● BRIEF:
Nothing may differ between your reply and the listing that follows.

^^^^

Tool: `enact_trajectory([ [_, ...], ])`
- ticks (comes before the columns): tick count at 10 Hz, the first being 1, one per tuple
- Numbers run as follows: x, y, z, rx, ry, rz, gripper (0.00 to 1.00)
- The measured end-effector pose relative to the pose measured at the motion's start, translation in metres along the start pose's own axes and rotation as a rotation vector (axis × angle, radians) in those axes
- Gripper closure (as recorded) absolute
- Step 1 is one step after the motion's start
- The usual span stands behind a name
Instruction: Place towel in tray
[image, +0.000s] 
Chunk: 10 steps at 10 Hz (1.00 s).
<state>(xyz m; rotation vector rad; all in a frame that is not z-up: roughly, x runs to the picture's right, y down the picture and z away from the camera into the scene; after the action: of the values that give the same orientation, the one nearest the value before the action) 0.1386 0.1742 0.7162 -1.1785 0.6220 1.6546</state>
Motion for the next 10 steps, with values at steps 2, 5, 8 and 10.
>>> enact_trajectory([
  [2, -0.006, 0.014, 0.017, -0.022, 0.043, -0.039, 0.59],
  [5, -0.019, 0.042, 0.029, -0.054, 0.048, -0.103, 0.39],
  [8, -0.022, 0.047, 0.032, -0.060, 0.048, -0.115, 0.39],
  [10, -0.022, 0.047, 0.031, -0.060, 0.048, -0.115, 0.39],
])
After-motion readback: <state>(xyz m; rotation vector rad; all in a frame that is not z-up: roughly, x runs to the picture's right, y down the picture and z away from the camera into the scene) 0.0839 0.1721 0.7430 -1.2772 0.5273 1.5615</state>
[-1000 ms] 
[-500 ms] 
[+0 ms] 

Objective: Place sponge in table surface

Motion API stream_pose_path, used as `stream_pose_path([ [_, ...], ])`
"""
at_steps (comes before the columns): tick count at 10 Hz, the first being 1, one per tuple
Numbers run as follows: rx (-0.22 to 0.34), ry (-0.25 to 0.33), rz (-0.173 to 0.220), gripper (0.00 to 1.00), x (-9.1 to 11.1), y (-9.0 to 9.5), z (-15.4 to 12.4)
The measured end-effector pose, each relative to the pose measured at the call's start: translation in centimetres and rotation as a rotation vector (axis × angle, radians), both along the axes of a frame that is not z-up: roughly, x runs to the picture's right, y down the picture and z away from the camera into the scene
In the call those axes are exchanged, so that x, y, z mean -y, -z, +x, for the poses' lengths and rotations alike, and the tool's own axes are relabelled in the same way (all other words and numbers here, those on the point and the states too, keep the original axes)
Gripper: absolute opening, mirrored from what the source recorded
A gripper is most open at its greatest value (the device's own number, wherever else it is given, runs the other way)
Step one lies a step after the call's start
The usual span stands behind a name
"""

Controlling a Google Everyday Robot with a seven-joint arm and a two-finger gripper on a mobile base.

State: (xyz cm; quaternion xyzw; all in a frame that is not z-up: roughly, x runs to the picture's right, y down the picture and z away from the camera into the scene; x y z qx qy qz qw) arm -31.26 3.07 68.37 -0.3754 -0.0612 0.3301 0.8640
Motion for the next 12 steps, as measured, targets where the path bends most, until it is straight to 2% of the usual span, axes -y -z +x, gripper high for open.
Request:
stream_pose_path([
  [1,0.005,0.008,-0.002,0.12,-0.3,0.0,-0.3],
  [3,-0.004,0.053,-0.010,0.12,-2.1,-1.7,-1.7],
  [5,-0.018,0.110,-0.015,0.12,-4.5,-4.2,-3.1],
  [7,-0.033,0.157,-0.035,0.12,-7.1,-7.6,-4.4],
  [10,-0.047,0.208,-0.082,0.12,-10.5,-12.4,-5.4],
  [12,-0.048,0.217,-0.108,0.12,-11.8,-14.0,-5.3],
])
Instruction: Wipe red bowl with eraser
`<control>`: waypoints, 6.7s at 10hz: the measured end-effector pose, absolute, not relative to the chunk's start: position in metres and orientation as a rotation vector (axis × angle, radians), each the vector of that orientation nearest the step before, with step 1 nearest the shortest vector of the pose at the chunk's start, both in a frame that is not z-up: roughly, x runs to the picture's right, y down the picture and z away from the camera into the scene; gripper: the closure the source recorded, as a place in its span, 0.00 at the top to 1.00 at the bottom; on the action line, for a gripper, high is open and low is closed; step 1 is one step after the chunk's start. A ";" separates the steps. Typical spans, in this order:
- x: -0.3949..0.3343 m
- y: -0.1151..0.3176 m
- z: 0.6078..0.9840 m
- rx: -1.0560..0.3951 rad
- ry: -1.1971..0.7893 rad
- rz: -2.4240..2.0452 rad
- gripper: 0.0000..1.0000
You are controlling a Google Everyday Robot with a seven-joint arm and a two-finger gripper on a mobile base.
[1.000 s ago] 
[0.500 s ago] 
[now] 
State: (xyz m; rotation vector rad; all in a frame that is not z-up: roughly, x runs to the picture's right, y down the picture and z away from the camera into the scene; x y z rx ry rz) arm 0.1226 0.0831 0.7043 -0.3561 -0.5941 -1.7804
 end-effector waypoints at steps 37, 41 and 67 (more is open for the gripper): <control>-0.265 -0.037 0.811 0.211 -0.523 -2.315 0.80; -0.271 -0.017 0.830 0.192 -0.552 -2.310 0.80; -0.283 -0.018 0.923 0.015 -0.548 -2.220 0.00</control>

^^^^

● EXERCISE ANSWER:
Tool: `enact_trajectory([ [_, ...], ])`
- ticks (comes before the columns): tick count at 10 Hz, the first being 1, one per tuple
- Numbers run as follows: x, y, z, rx, ry, rz, gripper (0.00 to 1.00)
- The measured end-effector pose relative to the pose measured at the motion's start, translation in metres along the start pose's own axes and rotation as a rotation vector (axis × angle, radians) in those axes
- Gripper closure (as recorded) absolute
- Step 1 is one step after the motion's start
- The usual span stands behind a name
Instruction: Place towel in tray
[image, +0.000s] 
Chunk: 10 steps at 10 Hz (1.00 s).
<state>(xyz m; rotation vector rad; all in a frame that is not z-up: roughly, x runs to the picture's right, y down the picture and z away from the camera into the scene; after the action: of the values that give the same orientation, the one nearest the value before the action) 0.1386 0.1742 0.7162 -1.1785 0.6220 1.6546</state>
Motion for the next 10 steps, with values at steps 2, 5, 8 and 10.
>>> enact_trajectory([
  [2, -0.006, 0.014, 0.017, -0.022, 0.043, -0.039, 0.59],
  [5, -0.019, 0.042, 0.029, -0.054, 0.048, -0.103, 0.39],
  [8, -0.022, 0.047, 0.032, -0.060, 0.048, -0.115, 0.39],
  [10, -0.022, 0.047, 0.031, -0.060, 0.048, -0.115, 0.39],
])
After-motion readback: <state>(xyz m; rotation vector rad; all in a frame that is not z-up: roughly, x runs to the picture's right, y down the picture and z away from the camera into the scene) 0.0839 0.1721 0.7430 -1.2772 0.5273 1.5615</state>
[-1000 ms] 
[-500 ms] 
[+0 ms] 

Objective: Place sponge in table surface

Motion API stream_pose_path, used as `stream_pose_path([ [_, ...], ])`
"""
at_steps (comes before the columns): tick count at 10 Hz, the first being 1, one per tuple
Numbers run as follows: rx (-0.22 to 0.34), ry (-0.25 to 0.33), rz (-0.173 to 0.220), gripper (0.00 to 1.00), x (-9.1 to 11.1), y (-9.0 to 9.5), z (-15.4 to 12.4)
The measured end-effector pose, each relative to the pose measured at the call's start: translation in centimetres and rotation as a rotation vector (axis × angle, radians), both along the axes of a frame that is not z-up: roughly, x runs to the picture's right, y down the picture and z away from the camera into the scene
In the call those axes are exchanged, so that x, y, z mean -y, -z, +x, for the poses' lengths and rotations alike, and the tool's own axes are relabelled in the same way (all other words and numbers here, those on the point and the states too, keep the original axes)
Gripper: absolute opening, mirrored from what the source recorded
A gripper is most open at its greatest value (the device's own number, wherever else it is given, runs the other way)
Step one lies a step after the call's start
The usual span stands behind a name
"""

Controlling a Google Everyday Robot with a seven-joint arm and a two-finger gripper on a mobile base.

State: (xyz cm; quaternion xyzw; all in a frame that is not z-up: roughly, x runs to the picture's right, y down the picture and z away from the camera into the scene; x y z qx qy qz qw) arm -31.26 3.07 68.37 -0.3754 -0.0612 0.3301 0.8640
Motion for the next 12 steps, as measured, targets where the path bends most, until it is straight to 2% of the usual span, axes -y -z +x, gripper high for open.
Request:
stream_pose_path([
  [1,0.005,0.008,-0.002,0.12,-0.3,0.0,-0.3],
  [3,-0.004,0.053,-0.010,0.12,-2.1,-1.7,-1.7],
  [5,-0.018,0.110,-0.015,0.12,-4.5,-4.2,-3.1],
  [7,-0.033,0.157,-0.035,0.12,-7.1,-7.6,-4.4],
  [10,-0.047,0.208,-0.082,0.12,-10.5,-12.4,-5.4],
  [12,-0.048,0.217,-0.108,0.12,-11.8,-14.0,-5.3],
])
Instruction: Wipe red bowl with eraser
`<control>`: waypoints, 6.7s at 10hz: the measured end-effector pose, absolute, not relative to the chunk's start: position in metres and orientation as a rotation vector (axis × angle, radians), each the vector of that orientation nearest the step before, with step 1 nearest the shortest vector of the pose at the chunk's start, both in a frame that is not z-up: roughly, x runs to the picture's right, y down the picture and z away from the camera into the scene; gripper: the closure the source recorded, as a place in its span, 0.00 at the top to 1.00 at the bottom; on the action line, for a gripper, high is open and low is closed; step 1 is one step after the chunk's start. A ";" separates the steps. Typical spans, in this order:
- x: -0.3949..0.3343 m
- y: -0.1151..0.3176 m
- z: 0.6078..0.9840 m
- rx: -1.0560..0.3951 rad
- ry: -1.1971..0.7893 rad
- rz: -2.4240..2.0452 rad
- gripper: 0.0000..1.0000
You are controlling a Google Everyday Robot with a seven-joint arm and a two-finger gripper on a mobile base.
[1.000 s ago] 
[0.500 s ago] 
[now] 
State: (xyz m; rotation vector rad; all in a frame that is not z-up: roughly, x runs to the picture's right, y down the picture and z away from the camera into the scene; x y z rx ry rz) arm 0.1226 0.0831 0.7043 -0.3561 -0.5941 -1.7804
 end-effector waypoints at steps 37, 41 and 67 (more is open for the gripper): <control>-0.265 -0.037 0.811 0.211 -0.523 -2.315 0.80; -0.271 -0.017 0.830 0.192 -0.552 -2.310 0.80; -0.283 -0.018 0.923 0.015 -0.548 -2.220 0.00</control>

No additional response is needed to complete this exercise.